YOUR GOAL => In the records below, find the line holding "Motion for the" and the line holding "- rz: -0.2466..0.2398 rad". Set down both, with every line between them, exactly.

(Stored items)
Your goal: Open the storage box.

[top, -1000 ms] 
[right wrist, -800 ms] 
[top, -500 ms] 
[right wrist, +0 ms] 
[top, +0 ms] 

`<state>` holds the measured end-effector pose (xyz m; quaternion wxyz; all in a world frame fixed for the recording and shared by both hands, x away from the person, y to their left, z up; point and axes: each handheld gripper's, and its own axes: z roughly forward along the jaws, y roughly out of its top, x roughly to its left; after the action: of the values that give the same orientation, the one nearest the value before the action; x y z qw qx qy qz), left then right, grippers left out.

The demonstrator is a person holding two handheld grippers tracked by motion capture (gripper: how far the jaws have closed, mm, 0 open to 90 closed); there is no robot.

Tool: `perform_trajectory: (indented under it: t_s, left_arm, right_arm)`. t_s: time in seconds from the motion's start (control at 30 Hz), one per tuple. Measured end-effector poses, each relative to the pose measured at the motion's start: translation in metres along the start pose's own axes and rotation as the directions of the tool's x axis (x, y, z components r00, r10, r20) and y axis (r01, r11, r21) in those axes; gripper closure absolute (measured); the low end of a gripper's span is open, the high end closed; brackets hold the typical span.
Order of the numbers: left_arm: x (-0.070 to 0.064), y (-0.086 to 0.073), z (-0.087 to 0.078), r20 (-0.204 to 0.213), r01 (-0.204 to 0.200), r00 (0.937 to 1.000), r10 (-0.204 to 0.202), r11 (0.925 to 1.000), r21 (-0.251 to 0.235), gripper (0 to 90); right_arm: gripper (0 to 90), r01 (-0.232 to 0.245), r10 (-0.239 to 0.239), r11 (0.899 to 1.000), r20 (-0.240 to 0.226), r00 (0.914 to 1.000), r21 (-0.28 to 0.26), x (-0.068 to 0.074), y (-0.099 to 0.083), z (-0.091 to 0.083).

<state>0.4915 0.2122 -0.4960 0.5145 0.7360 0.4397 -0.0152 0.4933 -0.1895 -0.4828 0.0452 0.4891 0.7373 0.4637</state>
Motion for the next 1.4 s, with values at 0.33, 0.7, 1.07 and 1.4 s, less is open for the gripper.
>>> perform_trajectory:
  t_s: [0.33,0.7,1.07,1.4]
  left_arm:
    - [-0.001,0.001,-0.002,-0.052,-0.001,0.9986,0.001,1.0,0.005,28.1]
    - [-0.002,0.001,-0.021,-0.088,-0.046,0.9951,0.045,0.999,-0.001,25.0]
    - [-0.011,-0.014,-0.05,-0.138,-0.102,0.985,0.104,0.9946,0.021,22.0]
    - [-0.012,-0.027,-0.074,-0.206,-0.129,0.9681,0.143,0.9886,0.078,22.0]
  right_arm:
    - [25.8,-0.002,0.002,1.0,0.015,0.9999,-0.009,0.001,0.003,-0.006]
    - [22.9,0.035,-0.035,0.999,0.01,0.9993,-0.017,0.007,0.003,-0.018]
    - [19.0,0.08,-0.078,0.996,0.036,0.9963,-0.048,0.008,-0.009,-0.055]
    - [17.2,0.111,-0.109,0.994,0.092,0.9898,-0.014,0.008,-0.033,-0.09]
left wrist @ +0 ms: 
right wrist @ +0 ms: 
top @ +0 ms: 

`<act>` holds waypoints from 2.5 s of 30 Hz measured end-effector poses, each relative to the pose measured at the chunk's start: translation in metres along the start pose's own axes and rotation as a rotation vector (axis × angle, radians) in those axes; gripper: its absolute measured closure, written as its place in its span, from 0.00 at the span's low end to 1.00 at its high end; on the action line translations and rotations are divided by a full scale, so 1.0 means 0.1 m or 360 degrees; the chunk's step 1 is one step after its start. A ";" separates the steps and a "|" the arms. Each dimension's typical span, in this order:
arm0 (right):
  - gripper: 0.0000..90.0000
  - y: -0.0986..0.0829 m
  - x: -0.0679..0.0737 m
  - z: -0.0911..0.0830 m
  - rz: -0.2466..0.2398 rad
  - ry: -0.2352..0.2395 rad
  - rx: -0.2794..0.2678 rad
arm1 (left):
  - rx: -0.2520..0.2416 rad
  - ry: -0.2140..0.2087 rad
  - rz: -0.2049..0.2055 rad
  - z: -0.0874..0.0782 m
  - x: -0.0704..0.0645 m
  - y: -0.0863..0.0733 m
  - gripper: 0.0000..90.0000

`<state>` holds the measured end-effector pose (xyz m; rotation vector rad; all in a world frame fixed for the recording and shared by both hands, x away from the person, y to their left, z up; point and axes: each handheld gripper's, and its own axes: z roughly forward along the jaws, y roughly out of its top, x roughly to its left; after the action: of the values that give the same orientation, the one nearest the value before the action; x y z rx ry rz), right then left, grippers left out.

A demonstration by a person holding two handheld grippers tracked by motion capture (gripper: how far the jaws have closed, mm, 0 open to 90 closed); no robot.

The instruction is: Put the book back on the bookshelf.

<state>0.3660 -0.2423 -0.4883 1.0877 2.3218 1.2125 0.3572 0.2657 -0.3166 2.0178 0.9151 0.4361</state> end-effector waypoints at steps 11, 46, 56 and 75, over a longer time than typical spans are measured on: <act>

COMPLETED TASK =>
Motion for the next 1.4 s, with values at 0.33, 0.7, 1.07 and 1.4 s, less is open for the gripper.
>>> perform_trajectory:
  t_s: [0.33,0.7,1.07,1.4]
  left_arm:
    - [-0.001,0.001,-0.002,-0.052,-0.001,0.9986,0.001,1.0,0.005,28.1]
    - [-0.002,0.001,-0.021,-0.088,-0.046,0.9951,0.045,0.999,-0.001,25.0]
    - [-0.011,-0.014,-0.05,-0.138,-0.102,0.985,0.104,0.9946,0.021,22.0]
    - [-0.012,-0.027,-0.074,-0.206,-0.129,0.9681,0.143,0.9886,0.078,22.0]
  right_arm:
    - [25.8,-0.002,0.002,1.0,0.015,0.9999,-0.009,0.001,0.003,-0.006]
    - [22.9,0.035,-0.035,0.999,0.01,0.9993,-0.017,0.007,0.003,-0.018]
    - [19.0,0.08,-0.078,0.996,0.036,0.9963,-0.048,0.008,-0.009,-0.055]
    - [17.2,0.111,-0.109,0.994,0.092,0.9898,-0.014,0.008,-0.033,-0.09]
left wrist @ +0 ms: 
right wrist @ +0 ms: 
top @ +0 ms: 

`<act>` holds waypoints from 2.5 s of 30 Hz measured end-effector poses, each relative to the pose measured at the chunk's start: translation in metres along the start pose's own axes and rotation as a rotation vector (axis × angle, radians) in those axes; gripper: its absolute measured closure, written as its place in its span, from 0.00 at the span's low end to 1.00 at its high end; on the action line translations and rotations are divided by a full scale, so 1.0 means 0.1 m or 360 degrees; the chunk's step 1 is one step after its start. A ";" separates the steps and a "|" the arms. Each dimension's typical span, in this order:
arm0 (right):
  - gripper: 0.0000..90.0000
  - y: -0.0986..0.0829 m
  - x: -0.0679..0.0737 m
  - z: -0.0911..0.0830 m
  - rz: -0.2466..0.2398 rad

Nothing else is part of this exercise.